## [What you have to do]
Please output the listing exactly as it stands, but omit any images.

** Opening Data section block **

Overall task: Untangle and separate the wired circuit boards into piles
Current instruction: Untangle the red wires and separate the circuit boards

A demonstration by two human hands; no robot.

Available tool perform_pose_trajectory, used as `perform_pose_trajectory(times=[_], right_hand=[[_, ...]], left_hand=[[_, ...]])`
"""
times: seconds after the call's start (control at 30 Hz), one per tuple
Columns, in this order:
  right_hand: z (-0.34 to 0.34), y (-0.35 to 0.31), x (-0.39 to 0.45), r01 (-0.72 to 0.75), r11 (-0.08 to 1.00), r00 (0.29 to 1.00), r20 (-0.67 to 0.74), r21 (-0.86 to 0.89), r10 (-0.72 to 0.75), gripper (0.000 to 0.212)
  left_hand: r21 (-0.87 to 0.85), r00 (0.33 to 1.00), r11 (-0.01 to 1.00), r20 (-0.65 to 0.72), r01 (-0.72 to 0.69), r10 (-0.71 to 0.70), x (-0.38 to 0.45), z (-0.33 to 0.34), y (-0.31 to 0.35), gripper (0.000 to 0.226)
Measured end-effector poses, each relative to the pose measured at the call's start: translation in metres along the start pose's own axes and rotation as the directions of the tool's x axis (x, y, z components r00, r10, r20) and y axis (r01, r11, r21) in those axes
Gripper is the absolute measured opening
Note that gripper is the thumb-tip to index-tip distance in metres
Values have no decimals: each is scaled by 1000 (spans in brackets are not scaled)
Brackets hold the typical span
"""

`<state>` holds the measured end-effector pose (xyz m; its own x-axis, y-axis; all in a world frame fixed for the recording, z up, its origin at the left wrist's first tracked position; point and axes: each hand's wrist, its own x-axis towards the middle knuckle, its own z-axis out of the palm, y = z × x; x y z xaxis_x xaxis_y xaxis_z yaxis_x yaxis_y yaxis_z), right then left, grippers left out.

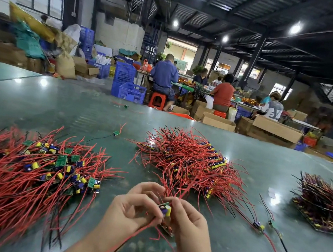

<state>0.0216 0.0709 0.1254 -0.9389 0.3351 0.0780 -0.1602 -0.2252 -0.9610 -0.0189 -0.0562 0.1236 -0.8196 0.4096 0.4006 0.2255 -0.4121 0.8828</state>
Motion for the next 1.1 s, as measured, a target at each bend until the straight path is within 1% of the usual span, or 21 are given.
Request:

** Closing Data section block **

## [Result below]
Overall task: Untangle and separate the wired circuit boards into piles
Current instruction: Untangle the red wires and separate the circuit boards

A demonstration by two human hands; no robot.

Available tool perform_pose_trajectory, used as `perform_pose_trajectory(times=[_], right_hand=[[_, ...]], left_hand=[[_, ...]])`
"""
times: seconds after the call's start (control at 30 Hz), one per tuple
Columns, in this order:
  right_hand: z (-0.34 to 0.34), y (-0.35 to 0.31), x (-0.39 to 0.45), r01 (-0.72 to 0.75), r11 (-0.08 to 1.00), r00 (0.29 to 1.00), r20 (-0.67 to 0.74), r21 (-0.86 to 0.89), r10 (-0.72 to 0.75), gripper (0.000 to 0.212)
  left_hand: r21 (-0.87 to 0.85), r00 (0.33 to 1.00), r11 (-0.01 to 1.00), r20 (-0.65 to 0.72), r01 (-0.72 to 0.69), r10 (-0.71 to 0.70), x (-0.38 to 0.45), z (-0.33 to 0.34), y (-0.31 to 0.35), gripper (0.000 to 0.226)
Measured end-effector poses, each relative to the pose measured at the call's start: translation in metres along the start pose's own axes and rotation as the directions of the tool's x axis (x, y, z components r00, r10, r20) and y axis (r01, r11, r21) in those axes
Gripper is the absolute measured opening
Note that gripper is the thumb-tip to index-tip distance in metres
Values have no decimals: each is scaled by 1000 (spans in brackets are not scaled)
Brackets hold the typical span
"""

`<state>` holds the measured end-effector pose (xyz m; its own x-axis, y-axis; all in a world frame fixed for the recording, z up, its origin at the left wrist's first tracked position; point and axes: each hand's wrist, its own x-axis towards the middle knuckle, its own z-axis out of the palm, y = z × x; x y z xaxis_x xaxis_y xaxis_z yaxis_x yaxis_y yaxis_z), right then left, grippers left out.


<state>0.0216 0.0709 0.1254 -0.9389 0.3351 0.0780 -0.1602 -0.2252 -0.9610 -0.0189 -0.0562 0.1236 -0.8196 0.4096 0.4006 0.2255 -0.4121 0.8828</state>
Motion for the next 1.1 s, as measured, a target at each bend until the straight path is within 1% of the usual span, or 21 are given.
Request:

That completes the response.